悪性の乳がんの発生、転移に関わる新たな仕組みを発見:筑波大学
(2017年4月12日発表)
筑波大学医学医療系の研究グループは4月12日、乳がんの発現率が高い転写因子MAFKとその標的遺伝子のGPNMBを発見したと発表した。従来とは違う新たな仕組みで乳がんを発生し、転移にも関わることを明らかにした。悪性の乳がんの治療や診断につながるとみている。スウェーデンのウプサラ大学、早稲田大学、山梨大学との共同研究の成果となった。
日本の乳がん患者は年間約7万人で、毎年約1万人以上が亡くなっている。その治療には、一般的に手術や放射線治療、薬物療法などがあり、これらを単独かもしくは併用してきた。中でも薬物治療では、3種類の受容体の現れ方からどの薬物を使うかを決めていた。

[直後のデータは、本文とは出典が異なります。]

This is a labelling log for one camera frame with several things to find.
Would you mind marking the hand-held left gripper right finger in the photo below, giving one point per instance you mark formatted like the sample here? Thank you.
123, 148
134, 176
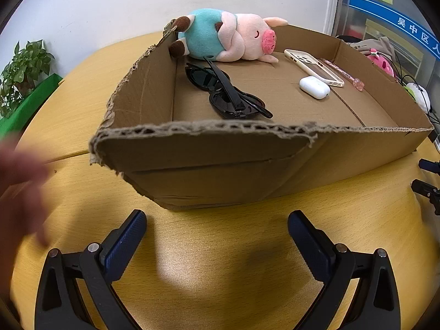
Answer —
307, 240

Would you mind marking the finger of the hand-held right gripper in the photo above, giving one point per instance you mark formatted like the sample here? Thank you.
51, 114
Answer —
431, 166
428, 192

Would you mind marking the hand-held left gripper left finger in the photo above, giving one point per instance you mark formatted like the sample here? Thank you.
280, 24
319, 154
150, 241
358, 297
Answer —
125, 240

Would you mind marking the pink pen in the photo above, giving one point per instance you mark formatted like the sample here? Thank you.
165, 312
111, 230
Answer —
358, 84

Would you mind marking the torn cardboard box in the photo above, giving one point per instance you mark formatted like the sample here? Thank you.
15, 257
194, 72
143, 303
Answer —
223, 165

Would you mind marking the white earbuds case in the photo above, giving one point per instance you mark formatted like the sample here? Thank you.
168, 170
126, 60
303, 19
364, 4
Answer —
314, 87

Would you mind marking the black sunglasses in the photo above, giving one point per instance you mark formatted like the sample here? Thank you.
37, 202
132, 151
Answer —
202, 77

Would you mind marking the person's right hand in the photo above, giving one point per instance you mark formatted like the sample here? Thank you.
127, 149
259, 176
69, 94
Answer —
17, 182

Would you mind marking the pink plush toy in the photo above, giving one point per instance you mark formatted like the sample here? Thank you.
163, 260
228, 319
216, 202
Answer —
381, 63

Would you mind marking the beige cloth bag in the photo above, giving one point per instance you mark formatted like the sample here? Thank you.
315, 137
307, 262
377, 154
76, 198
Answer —
374, 45

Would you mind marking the black bag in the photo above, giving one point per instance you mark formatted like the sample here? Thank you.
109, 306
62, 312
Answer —
345, 38

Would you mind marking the blue banner sign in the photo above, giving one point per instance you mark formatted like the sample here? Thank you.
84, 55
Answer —
378, 8

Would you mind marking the cream phone case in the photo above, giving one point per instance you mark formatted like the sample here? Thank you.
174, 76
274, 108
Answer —
298, 56

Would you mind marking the green planter box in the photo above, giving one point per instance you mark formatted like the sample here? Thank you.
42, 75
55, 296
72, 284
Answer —
37, 91

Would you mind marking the green potted plant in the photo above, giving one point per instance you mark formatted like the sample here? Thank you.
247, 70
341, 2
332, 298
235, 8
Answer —
24, 65

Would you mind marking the pink and teal plush pig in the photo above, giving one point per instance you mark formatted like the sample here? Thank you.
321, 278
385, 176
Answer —
240, 37

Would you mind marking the grey door frame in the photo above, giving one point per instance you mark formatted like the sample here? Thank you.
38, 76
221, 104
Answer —
333, 3

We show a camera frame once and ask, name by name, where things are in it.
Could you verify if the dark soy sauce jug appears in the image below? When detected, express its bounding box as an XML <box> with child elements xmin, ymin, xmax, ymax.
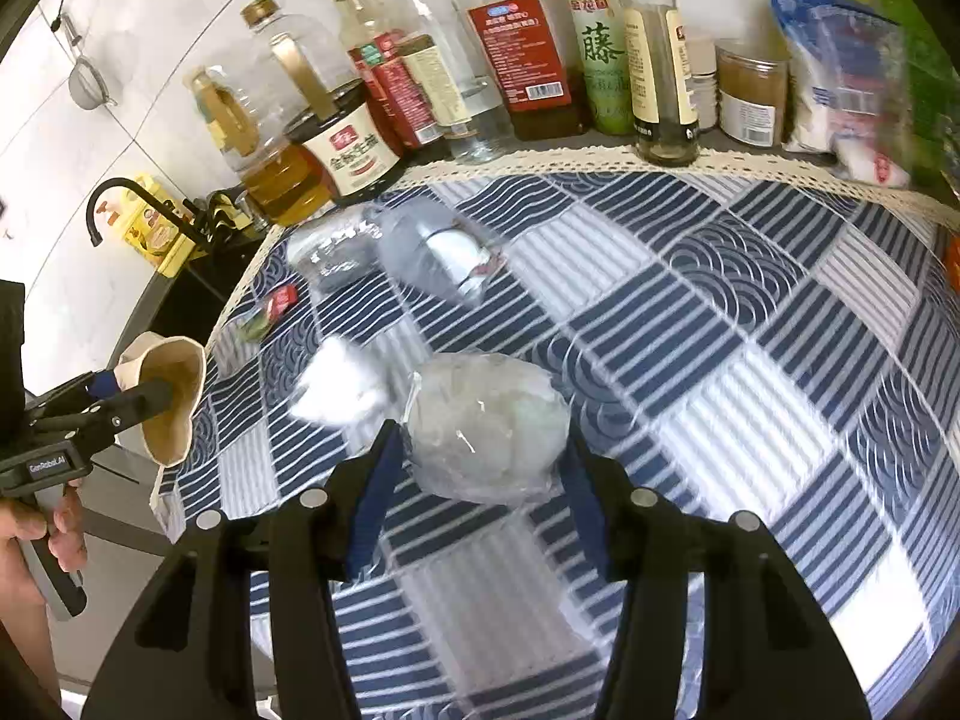
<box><xmin>240</xmin><ymin>0</ymin><xmax>404</xmax><ymax>201</ymax></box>

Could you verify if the metal wall strainer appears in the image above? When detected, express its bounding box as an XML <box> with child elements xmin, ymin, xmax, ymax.
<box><xmin>69</xmin><ymin>56</ymin><xmax>119</xmax><ymax>111</ymax></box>

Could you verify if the person's left hand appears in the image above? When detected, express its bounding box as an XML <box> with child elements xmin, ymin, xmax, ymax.
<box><xmin>0</xmin><ymin>490</ymin><xmax>89</xmax><ymax>578</ymax></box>

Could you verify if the dark cloth with yellow stripe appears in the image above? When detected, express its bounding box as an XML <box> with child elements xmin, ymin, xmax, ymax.
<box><xmin>186</xmin><ymin>191</ymin><xmax>250</xmax><ymax>239</ymax></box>

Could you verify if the yellow dish soap bottle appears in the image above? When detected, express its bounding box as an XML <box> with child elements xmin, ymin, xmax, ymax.
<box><xmin>118</xmin><ymin>172</ymin><xmax>197</xmax><ymax>280</ymax></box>

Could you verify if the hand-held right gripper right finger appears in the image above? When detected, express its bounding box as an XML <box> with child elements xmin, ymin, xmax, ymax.
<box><xmin>562</xmin><ymin>431</ymin><xmax>875</xmax><ymax>720</ymax></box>

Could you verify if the black kitchen sink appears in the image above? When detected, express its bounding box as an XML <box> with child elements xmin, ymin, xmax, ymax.
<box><xmin>141</xmin><ymin>231</ymin><xmax>265</xmax><ymax>350</ymax></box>

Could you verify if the blue white plastic bag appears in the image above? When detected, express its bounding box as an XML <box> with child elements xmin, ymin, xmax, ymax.
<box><xmin>771</xmin><ymin>0</ymin><xmax>914</xmax><ymax>190</ymax></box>

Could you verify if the clear cooking oil jug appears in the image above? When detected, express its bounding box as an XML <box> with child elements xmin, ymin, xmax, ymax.
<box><xmin>189</xmin><ymin>64</ymin><xmax>340</xmax><ymax>227</ymax></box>

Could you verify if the small white jar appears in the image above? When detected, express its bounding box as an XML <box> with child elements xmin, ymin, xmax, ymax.
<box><xmin>686</xmin><ymin>37</ymin><xmax>722</xmax><ymax>134</ymax></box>

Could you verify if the white tissue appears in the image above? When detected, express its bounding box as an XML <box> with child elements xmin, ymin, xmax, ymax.
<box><xmin>403</xmin><ymin>351</ymin><xmax>572</xmax><ymax>505</ymax></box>

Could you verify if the person's left forearm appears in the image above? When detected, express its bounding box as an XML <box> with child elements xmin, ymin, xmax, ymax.
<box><xmin>0</xmin><ymin>540</ymin><xmax>55</xmax><ymax>691</ymax></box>

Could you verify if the clear plastic bag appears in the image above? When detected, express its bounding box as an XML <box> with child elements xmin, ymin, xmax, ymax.
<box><xmin>287</xmin><ymin>212</ymin><xmax>383</xmax><ymax>295</ymax></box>
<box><xmin>377</xmin><ymin>201</ymin><xmax>505</xmax><ymax>306</ymax></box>

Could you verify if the brown paper bag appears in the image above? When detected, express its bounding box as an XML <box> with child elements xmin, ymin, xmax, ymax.
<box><xmin>112</xmin><ymin>332</ymin><xmax>208</xmax><ymax>467</ymax></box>

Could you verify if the large white tissue wad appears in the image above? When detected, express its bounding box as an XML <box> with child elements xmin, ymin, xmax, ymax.
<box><xmin>289</xmin><ymin>336</ymin><xmax>392</xmax><ymax>422</ymax></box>

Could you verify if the gold cap red label bottle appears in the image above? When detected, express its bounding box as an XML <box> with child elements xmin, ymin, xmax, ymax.
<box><xmin>450</xmin><ymin>0</ymin><xmax>591</xmax><ymax>141</ymax></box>

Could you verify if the small bottle with yellow cap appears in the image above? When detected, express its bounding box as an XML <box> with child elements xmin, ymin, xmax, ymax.
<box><xmin>602</xmin><ymin>0</ymin><xmax>704</xmax><ymax>167</ymax></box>

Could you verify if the green plastic bag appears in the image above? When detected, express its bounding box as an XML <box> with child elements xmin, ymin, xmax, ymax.
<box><xmin>874</xmin><ymin>0</ymin><xmax>960</xmax><ymax>192</ymax></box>

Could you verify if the black cap red label bottle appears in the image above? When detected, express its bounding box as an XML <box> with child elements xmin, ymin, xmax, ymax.
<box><xmin>315</xmin><ymin>0</ymin><xmax>445</xmax><ymax>152</ymax></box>

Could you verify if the green label oil bottle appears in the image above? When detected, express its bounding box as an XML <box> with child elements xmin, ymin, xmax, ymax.
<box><xmin>551</xmin><ymin>0</ymin><xmax>640</xmax><ymax>137</ymax></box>

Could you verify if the brown spice jar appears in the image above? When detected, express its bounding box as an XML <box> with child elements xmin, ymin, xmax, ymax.
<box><xmin>715</xmin><ymin>41</ymin><xmax>794</xmax><ymax>149</ymax></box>

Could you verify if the blue patterned tablecloth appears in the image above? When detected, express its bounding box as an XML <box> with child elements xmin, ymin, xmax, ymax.
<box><xmin>150</xmin><ymin>150</ymin><xmax>960</xmax><ymax>720</ymax></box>

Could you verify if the green candy wrapper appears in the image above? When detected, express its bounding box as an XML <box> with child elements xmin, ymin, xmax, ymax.
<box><xmin>241</xmin><ymin>286</ymin><xmax>301</xmax><ymax>342</ymax></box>

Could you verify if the black faucet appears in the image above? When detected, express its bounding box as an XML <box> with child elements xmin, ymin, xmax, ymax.
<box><xmin>85</xmin><ymin>178</ymin><xmax>205</xmax><ymax>257</ymax></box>

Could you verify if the clear bottle with yellow cap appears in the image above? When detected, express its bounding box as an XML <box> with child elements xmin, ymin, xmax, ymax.
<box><xmin>360</xmin><ymin>0</ymin><xmax>520</xmax><ymax>164</ymax></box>

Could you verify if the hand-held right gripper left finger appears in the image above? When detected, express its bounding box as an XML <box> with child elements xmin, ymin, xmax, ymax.
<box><xmin>79</xmin><ymin>420</ymin><xmax>410</xmax><ymax>720</ymax></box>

ところが悪性のトリプルネガティブ型と呼ばれる乳がんは、判断材料にする3種類の受容体がいずれも見つからない(ネガティブ)ために適切な治療薬がなく、さらに転移しやすいなどの問題があった。
筑波大のチームは、トリプルネガティブ型乳がんでは、遺伝子の発現を調整する転写因子MAFKの発現が高く、標的遺伝子のGPNMBがMAFKによって増やされることを見つけた。
そこでマウスや培養細胞を使って、正常な乳腺上皮由来の細胞にMAFKとGPNMBの2つを発現させたところ腫瘍が起こりやすい(がん化する)ことを確認した。逆に乳がん細胞の中で、この2つの動きを抑えたところ、腫瘍や転移にブレーキがかかることを証明した。さらに2つはがん細胞の浸潤と転移にも関わることも発見した。
GPNMBは膜たんぱく質で、細胞の表面に突き刺さったような形をしていることから、治療薬も開発しやすいとみている。